What must be handed in is the entire listing, exactly as written, with no pictures.

RAW DATA:

────

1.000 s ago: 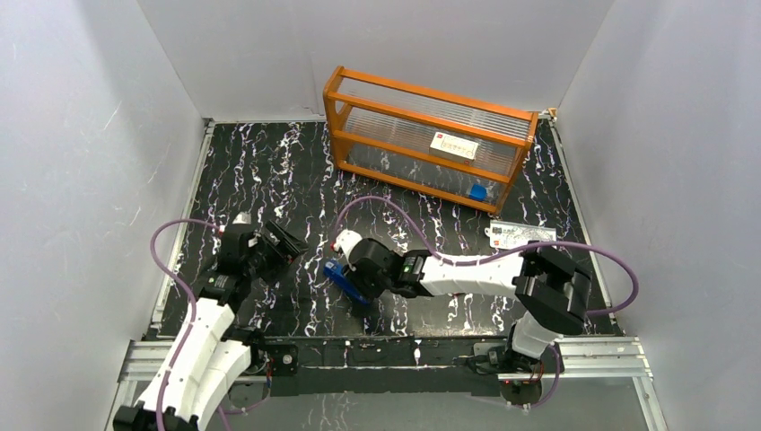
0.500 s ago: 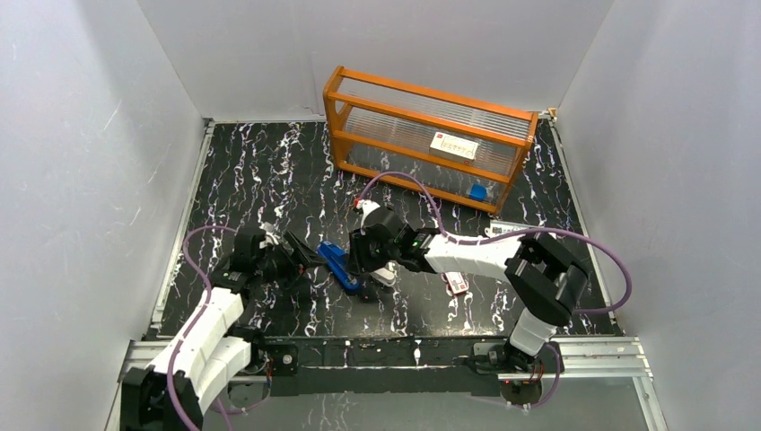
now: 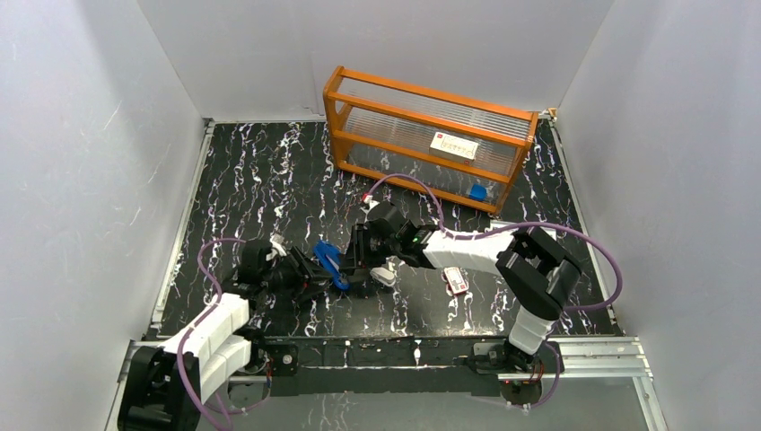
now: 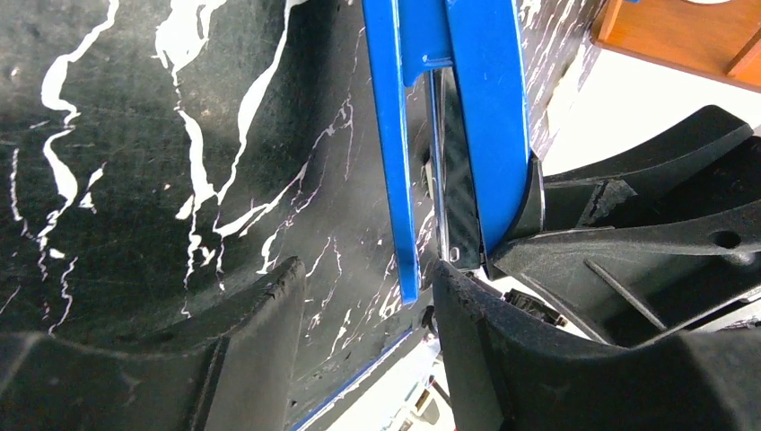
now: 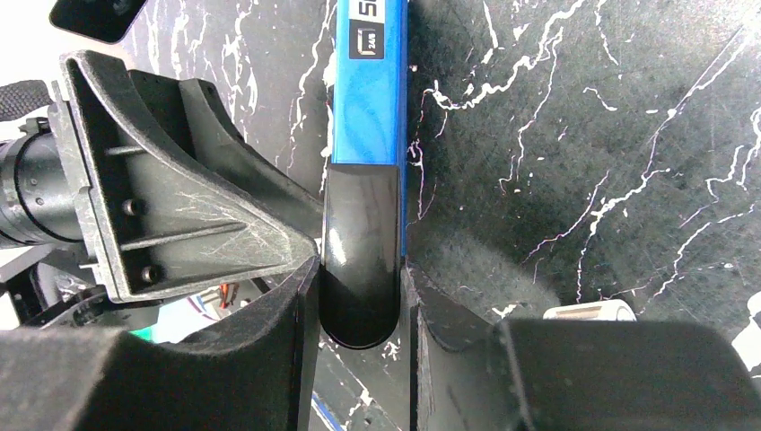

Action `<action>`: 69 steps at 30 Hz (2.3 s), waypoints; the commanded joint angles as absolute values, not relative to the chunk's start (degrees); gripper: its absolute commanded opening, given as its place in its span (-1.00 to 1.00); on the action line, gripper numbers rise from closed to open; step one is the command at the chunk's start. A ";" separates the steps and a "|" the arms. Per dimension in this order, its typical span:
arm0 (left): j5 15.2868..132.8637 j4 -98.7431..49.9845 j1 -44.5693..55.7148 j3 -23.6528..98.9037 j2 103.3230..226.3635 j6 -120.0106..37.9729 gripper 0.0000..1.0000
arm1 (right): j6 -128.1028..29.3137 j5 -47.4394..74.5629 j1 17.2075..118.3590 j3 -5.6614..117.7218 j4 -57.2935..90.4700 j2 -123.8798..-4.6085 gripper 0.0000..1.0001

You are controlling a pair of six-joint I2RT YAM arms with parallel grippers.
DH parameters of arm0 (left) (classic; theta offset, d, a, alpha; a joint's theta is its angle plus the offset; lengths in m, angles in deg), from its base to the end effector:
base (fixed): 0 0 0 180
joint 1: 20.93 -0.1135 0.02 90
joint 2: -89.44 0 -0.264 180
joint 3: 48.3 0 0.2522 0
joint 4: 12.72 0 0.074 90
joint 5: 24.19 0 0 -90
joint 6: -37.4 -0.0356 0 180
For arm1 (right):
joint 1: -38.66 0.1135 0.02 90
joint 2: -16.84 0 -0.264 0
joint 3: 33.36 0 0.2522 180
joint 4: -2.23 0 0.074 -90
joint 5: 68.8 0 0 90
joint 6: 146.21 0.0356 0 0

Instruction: Load the staples into the stapler

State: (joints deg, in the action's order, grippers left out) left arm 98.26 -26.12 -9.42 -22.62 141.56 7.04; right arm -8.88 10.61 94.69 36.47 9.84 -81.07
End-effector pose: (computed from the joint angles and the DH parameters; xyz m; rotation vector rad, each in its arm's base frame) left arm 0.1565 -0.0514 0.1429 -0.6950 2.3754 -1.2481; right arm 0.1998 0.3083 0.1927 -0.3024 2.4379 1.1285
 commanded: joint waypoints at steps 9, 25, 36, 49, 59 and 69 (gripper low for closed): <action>100.87 -12.13 -8.02 -23.78 150.17 8.72 -0.20 | -3.65 5.77 94.30 37.17 1.81 -81.27 -0.62; 97.22 -19.45 -7.83 -22.49 148.38 4.52 -1.00 | -9.27 5.93 91.66 38.75 7.60 -77.90 -0.61; 98.17 -22.27 -7.88 -22.14 146.42 2.70 -1.00 | -21.79 2.16 86.41 45.41 18.11 -79.34 -0.55; 100.98 -22.79 -4.92 -20.22 143.70 -0.98 -1.00 | -40.46 3.63 83.44 61.11 36.42 -86.54 -0.40; 91.99 -22.79 5.88 -22.13 138.63 -3.03 -1.00 | -46.49 0.66 81.20 67.27 44.09 -85.97 -0.40; 89.54 -20.98 10.17 -22.64 135.64 -7.42 -1.00 | -51.29 -0.32 79.10 71.52 51.29 -82.69 -0.43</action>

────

WRITTEN RESPONSE:
1.000 s ago: 
0.500 s ago: 
now: 
now: 
now: 

Action `<action>`: 69 steps at 30 Hz (2.3 s), waypoints; the commanded joint angles as absolute values, not relative to the chunk's start (degrees); gripper: its absolute commanded opening, given as its place in its span (-1.00 to 1.00); on the action line, gripper numbers rise from closed to open; step one is the command at the chunk's start. A ";" separates the steps and a "|" the arms. Per dimension in this order, its typical span:
arm0 (left): j5 15.2868..132.8637 j4 -98.7431..49.9845 j1 -44.5693..55.7148 j3 -23.6528..98.9037 j2 103.3230..226.3635 j6 -120.0106..37.9729 gripper 0.0000..1.0000
arm1 (right): j6 -128.1028..29.3137 j5 -47.4394..74.5629 j1 17.2075..118.3590 j3 -5.6614..117.7218 j4 -57.2935..90.4700 j2 -123.8798..-4.6085 gripper 0.0000..1.0001

You are controlling a pair of six-joint I2RT YAM arms with parallel grippers.
DH parameters of arm0 (left) (classic; theta offset, d, a, alpha; a joint's theta is its angle plus the offset; lengths in m, angles in deg), from its base to the end effector:
base (fixed): 0 0 0 180
joint 1: 20.93 -0.1135 0.02 90
joint 2: -89.44 0 -0.264 180
joint 3: 48.3 0 0.2522 0
joint 4: 12.72 0 0.074 90
joint 5: 24.19 0 0 -90
joint 6: -37.4 -0.0356 0 180
For arm1 (right):
joint 1: -38.66 0.1135 0.02 90
joint 2: -16.84 0 -0.264 0
joint 3: 33.36 0 0.2522 180
joint 4: -2.23 0 0.074 -90
joint 5: 68.8 0 0 90
joint 6: 146.21 0.0356 0 0

Instruction: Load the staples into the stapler

State: (joints deg, in the action's order, grippers left out) left arm 98.26 -26.12 -9.42 -22.62 141.56 7.04; right arm -8.88 10.61 94.69 36.47 9.84 -81.07
End-effector pose: (computed from the joint angles and the DH parameters; xyz m; rotation vector rad, each in its arm's base frame) left arm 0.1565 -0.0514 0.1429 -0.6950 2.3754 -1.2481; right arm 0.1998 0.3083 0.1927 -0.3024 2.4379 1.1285
 commanded: joint waypoints at steps 9, 25, 36, 49, 59 and 69 (gripper low for closed): <action>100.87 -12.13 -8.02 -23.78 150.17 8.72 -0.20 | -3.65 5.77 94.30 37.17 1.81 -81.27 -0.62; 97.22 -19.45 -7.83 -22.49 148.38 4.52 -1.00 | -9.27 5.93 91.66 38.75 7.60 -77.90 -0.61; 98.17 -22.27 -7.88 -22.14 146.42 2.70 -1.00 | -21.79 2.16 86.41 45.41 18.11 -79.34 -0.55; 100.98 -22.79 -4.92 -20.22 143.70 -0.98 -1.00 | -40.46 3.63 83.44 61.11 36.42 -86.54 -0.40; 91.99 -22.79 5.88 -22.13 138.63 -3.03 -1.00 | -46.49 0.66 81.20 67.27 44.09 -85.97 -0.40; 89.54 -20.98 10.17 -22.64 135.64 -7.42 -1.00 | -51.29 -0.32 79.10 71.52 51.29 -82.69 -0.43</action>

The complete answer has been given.